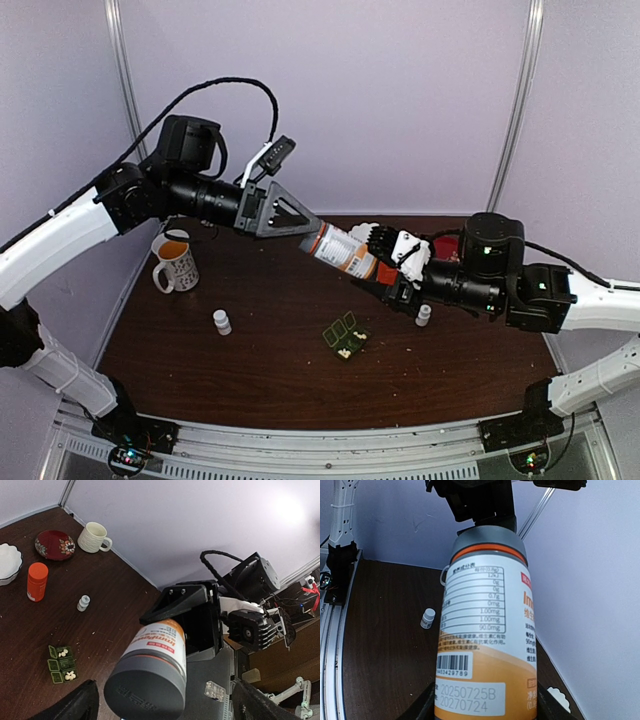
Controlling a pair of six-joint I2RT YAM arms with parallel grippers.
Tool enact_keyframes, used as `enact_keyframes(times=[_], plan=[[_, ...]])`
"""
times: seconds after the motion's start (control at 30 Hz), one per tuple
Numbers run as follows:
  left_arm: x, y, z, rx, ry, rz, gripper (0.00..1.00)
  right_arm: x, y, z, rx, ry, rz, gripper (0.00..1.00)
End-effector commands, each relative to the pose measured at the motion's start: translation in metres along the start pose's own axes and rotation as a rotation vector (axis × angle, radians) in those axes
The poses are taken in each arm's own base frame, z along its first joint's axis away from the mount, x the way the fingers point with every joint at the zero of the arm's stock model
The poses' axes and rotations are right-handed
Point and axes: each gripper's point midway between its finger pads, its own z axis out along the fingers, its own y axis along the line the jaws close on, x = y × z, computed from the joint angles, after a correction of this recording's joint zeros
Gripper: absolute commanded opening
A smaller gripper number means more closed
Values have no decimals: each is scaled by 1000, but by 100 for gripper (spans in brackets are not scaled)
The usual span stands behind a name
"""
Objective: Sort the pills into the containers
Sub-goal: Screw the lid of the pill bottle onto the pill bottle.
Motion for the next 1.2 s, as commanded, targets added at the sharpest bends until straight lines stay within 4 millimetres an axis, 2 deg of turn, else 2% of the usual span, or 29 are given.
enact_keyframes(times=[0.0, 0.13, 0.2, 0.4, 0.43, 0.47, 0.5, 0.57, 0.63, 0.7, 0.73, 0.9, 1.0, 1.17], plan=[[6, 13, 4, -35, 15, -13, 97, -33, -15, -5, 44, -96, 1, 0], [9, 18, 6, -49, 25, -22, 98, -31, -14, -5, 42, -93, 4, 0], [10, 17, 7, -35, 34, -25, 93, -30, -14, -4, 40, -87, 3, 0], [12, 13, 10, -2, 51, -27, 65, -28, -9, 0, 17, -82, 7, 0], [13, 12, 10, 5, 55, -27, 58, -29, -7, 0, 8, -82, 7, 0], [13, 11, 11, 13, 56, -26, 45, -29, -7, 1, 4, -81, 10, 0], [13, 11, 12, 17, 58, -26, 38, -29, -5, 1, -4, -80, 11, 0], [14, 10, 13, 29, 65, -25, 32, -30, -3, 1, -19, -78, 21, 0], [15, 7, 13, 55, 69, 13, 25, -34, 2, -1, -60, -91, 45, 0], [16, 3, 13, 83, 66, 98, 11, -40, 9, -4, -125, -111, 78, 0], [18, 1, 12, 92, 57, 169, 8, -43, 12, -7, -163, -127, 100, 0], [38, 6, 9, 102, -22, 475, 0, -61, 33, -19, -356, -183, 197, 0], [38, 12, 14, 43, -60, 600, 0, -65, 44, -25, -436, -207, 234, 0], [60, -10, 22, 230, 23, 801, 0, -60, 57, -26, -502, -206, 273, 0]])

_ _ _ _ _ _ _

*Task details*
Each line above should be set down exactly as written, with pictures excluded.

*Exercise solution*
Controlling a pair of six-joint I2RT YAM arms with parallel grippers.
Tool enact_keyframes, used as `enact_keyframes(times=[_], plan=[[_, ...]])`
"""
times: seconds after the motion's start (control at 30 Hz), one per tuple
Numbers run as follows:
  left_arm: x, y, z, rx, ry, rz, gripper (0.00..1.00)
  right_arm: x, y, z, rx, ry, rz, gripper (0.00..1.00)
End-effector commands, each relative to the pose measured at the motion's start: translation in metres along the start pose's own axes and rotation as a rotation vector (axis × angle, radians) in those axes
The poses are taken in each arm's own base frame, z along its first joint's axis away from the mount, x the way the fingers point with every joint at the zero of the arm's stock model
The poses' axes and rotations are right-handed
Point and axes: each gripper's point midway between its finger pads, its own z axis out along the fingers, its own y axis along the line the jaws close on, x = y × z, computed from the joint angles, after a correction of this recording's joint zeros
Gripper: absolute commanded opening
A smaller gripper number means more closed
Values have no decimals: each is scaled by 1000, but by 100 for gripper (spans in brackets are not scaled)
The usual span stands behind a name
"""
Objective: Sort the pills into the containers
Sub-goal: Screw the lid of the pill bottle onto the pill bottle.
Motion for the next 1.2 s, as commanded, targets added at the sharpest bends until straight lines stay within 4 millimetres an axis, 2 deg of turn, else 2% of the usual span, or 29 are given.
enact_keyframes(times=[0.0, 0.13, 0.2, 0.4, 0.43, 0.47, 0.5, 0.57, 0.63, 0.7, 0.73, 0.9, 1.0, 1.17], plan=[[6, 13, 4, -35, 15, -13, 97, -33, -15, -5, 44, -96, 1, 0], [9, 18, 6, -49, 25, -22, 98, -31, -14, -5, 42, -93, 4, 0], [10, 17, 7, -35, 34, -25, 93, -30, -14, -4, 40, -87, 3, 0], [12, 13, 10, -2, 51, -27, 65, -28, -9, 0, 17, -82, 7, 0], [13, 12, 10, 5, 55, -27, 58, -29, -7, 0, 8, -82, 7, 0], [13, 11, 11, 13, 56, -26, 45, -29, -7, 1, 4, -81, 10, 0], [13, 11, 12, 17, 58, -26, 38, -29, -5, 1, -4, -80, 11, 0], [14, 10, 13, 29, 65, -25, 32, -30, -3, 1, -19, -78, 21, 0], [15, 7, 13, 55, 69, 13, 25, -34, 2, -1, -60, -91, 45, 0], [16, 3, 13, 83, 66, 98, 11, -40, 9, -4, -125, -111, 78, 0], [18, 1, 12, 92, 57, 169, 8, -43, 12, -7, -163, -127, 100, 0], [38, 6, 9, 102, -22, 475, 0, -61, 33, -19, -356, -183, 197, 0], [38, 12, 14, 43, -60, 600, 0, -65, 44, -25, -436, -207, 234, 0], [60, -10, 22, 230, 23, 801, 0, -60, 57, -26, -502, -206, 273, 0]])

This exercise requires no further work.